We want the OS scheduler to keep a task on the same CPU as much as possible so that the cache is more likely to be hot, which gives us a performance boost.
What is a per-CPU runqueue & scheduler and why might it improve performance?
Load balance across CPUs based on queue lenght or CPU idle time.
Can improve cache affinity (liklihood that cache will be hot b/c we’re running the same task there multiple times instead of on a different cpu each time)
What is NUMA and NUMA-aware scheduling?
Non-Uniform Memory Access
- multiple memory nodes
- memory node closer to a “socket” of multiple processors
- access to local memory node faster than access to remote memory node
NUMA-aware scheduling
- keep tasks on the CPU closer to memory node where their state is
What is hyperthreading?
- multiple hardware-supported execution contexts
- still 1 CPU but context switching is very fast (b/c we just switch the register we use, no need to reload data)

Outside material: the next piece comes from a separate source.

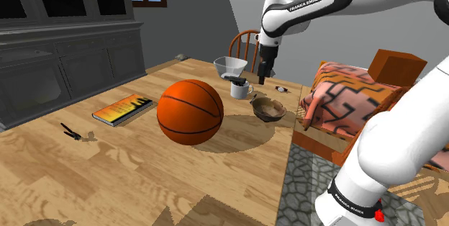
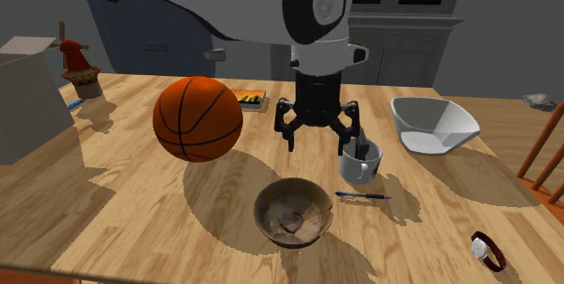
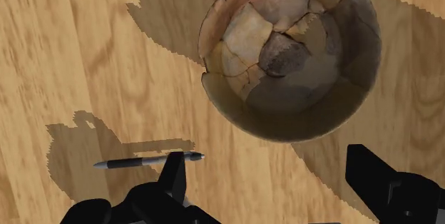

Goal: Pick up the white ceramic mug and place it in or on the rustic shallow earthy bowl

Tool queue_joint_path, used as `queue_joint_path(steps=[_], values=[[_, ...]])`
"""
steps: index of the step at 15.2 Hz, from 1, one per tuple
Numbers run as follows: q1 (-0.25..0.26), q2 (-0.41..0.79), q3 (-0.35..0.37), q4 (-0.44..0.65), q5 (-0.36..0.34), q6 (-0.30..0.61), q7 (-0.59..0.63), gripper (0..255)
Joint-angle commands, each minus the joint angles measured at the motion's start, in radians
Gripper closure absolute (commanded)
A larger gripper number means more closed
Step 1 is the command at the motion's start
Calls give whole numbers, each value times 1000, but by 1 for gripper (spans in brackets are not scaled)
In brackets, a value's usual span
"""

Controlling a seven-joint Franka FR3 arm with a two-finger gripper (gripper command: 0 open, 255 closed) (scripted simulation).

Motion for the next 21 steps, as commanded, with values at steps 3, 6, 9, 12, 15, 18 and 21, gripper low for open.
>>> queue_joint_path(steps=[3,6,9,12,15,18,21], values=[[-9,141,-40,87,35,69,-86,0],[-21,255,-62,173,76,103,-154,0],[-41,372,-73,272,124,125,-221,0],[-64,468,-74,363,165,132,-272,0],[-67,485,-71,344,171,168,-276,0],[-70,504,-70,327,179,203,-281,0],[-72,514,-68,318,183,221,-284,0]])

What are the pros/cons of co-scheduling compute and memory bound threads?
Pros:
- avoid/limit contention on processor pipeline
- all components (CPU and memory) well utilized
Cons:
- still leads to interference and degredation, but minimal
How can we determine if a thread is CPU-bound or memory-bound?
Use historic information
“Sleep time” won’t work b/c the thread is not sleeping when waiting on a memory reference. Software takes too much time to compute so we need some hardware-level information
Instead, hardware counters can help the scheduler estimate the kind of resources a thread needs.